**Task prompt:** Reproduce the data in full, exactly.

**Available data:**
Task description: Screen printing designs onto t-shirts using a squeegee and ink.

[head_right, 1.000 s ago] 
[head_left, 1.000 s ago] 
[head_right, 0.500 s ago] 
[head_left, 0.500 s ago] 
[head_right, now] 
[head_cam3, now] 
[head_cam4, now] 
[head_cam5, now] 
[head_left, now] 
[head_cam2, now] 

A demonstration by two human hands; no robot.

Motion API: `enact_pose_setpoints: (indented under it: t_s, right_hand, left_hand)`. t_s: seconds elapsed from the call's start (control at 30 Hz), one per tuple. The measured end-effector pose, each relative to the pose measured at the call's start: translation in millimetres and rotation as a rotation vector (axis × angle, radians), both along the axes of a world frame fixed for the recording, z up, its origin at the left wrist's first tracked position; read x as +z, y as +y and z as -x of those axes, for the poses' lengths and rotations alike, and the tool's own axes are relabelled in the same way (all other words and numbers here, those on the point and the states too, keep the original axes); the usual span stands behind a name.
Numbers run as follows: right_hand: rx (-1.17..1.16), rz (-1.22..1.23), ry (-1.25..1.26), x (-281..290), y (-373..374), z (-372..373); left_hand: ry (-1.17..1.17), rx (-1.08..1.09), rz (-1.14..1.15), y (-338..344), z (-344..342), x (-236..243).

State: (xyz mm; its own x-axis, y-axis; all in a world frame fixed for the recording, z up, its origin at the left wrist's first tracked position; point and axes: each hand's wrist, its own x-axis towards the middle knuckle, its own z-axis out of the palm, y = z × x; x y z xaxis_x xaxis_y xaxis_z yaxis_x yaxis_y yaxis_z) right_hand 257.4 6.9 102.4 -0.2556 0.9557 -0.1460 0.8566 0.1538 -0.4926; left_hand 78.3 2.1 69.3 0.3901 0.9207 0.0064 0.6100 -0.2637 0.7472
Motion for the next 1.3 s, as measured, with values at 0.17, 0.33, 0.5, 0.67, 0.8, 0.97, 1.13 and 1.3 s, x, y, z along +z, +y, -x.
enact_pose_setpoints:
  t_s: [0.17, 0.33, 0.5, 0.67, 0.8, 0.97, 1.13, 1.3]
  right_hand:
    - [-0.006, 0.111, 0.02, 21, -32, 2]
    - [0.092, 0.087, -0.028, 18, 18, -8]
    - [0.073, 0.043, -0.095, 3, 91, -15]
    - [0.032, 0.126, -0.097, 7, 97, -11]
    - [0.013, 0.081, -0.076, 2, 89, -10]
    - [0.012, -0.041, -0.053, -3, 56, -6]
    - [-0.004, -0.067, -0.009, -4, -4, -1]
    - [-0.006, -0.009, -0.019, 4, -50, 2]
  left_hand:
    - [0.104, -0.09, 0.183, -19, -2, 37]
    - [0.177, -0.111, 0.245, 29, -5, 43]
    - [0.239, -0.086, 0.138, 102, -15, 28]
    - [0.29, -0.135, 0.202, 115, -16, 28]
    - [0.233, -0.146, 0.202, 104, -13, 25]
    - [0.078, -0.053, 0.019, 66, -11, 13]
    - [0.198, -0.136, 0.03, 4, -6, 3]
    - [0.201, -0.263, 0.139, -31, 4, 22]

**Task response:**
Task description: Screen printing designs onto t-shirts using a squeegee and ink.

[head_right, 1.000 s ago] 
[head_left, 1.000 s ago] 
[head_right, 0.500 s ago] 
[head_left, 0.500 s ago] 
[head_right, now] 
[head_cam3, now] 
[head_cam4, now] 
[head_cam5, now] 
[head_left, now] 
[head_cam2, now] 

A demonstration by two human hands; no robot.

Motion API: `enact_pose_setpoints: (indented under it: t_s, right_hand, left_hand)`. t_s: seconds elapsed from the call's start (control at 30 Hz), one per tuple. The measured end-effector pose, each relative to the pose measured at the call's start: translation in millimetres and rotation as a rotation vector (axis × angle, radians), both along the axes of a world frame fixed for the recording, z up, its origin at the left wrist's first tracked position; read x as +z, y as +y and z as -x of those axes, for the poses' lengths and rotations alike, and the tool's own axes are relabelled in the same way (all other words and numbers here, those on the point and the states too, keep the original axes); the usual span stands behind a name.
Numbers run as follows: right_hand: rx (-1.17..1.16), rz (-1.22..1.23), ry (-1.25..1.26), x (-281..290), y (-373..374), z (-372..373); left_hand: ry (-1.17..1.17), rx (-1.08..1.09), rz (-1.14..1.15), y (-338..344), z (-344..342), x (-236..243).

State: (xyz mm; its own x-axis, y-axis; all in a world frame fixed for the recording, z up, its origin at the left wrist's first tracked position; point and axes: each hand's wrist, its own x-axis towards the middle knuckle, its own z-axis out of the palm, y = z × x; x y z xaxis_x xaxis_y xaxis_z yaxis_x yaxis_y yaxis_z) right_hand 257.4 6.9 102.4 -0.2556 0.9557 -0.1460 0.8566 0.1538 -0.4926; left_hand 78.3 2.1 69.3 0.3901 0.9207 0.0064 0.6100 -0.2637 0.7472
Motion for the next 1.3 s, as measured, with values at 0.17, 0.33, 0.5, 0.67, 0.8, 0.97, 1.13 and 1.3 s, x, y, z along +z, +y, -x.
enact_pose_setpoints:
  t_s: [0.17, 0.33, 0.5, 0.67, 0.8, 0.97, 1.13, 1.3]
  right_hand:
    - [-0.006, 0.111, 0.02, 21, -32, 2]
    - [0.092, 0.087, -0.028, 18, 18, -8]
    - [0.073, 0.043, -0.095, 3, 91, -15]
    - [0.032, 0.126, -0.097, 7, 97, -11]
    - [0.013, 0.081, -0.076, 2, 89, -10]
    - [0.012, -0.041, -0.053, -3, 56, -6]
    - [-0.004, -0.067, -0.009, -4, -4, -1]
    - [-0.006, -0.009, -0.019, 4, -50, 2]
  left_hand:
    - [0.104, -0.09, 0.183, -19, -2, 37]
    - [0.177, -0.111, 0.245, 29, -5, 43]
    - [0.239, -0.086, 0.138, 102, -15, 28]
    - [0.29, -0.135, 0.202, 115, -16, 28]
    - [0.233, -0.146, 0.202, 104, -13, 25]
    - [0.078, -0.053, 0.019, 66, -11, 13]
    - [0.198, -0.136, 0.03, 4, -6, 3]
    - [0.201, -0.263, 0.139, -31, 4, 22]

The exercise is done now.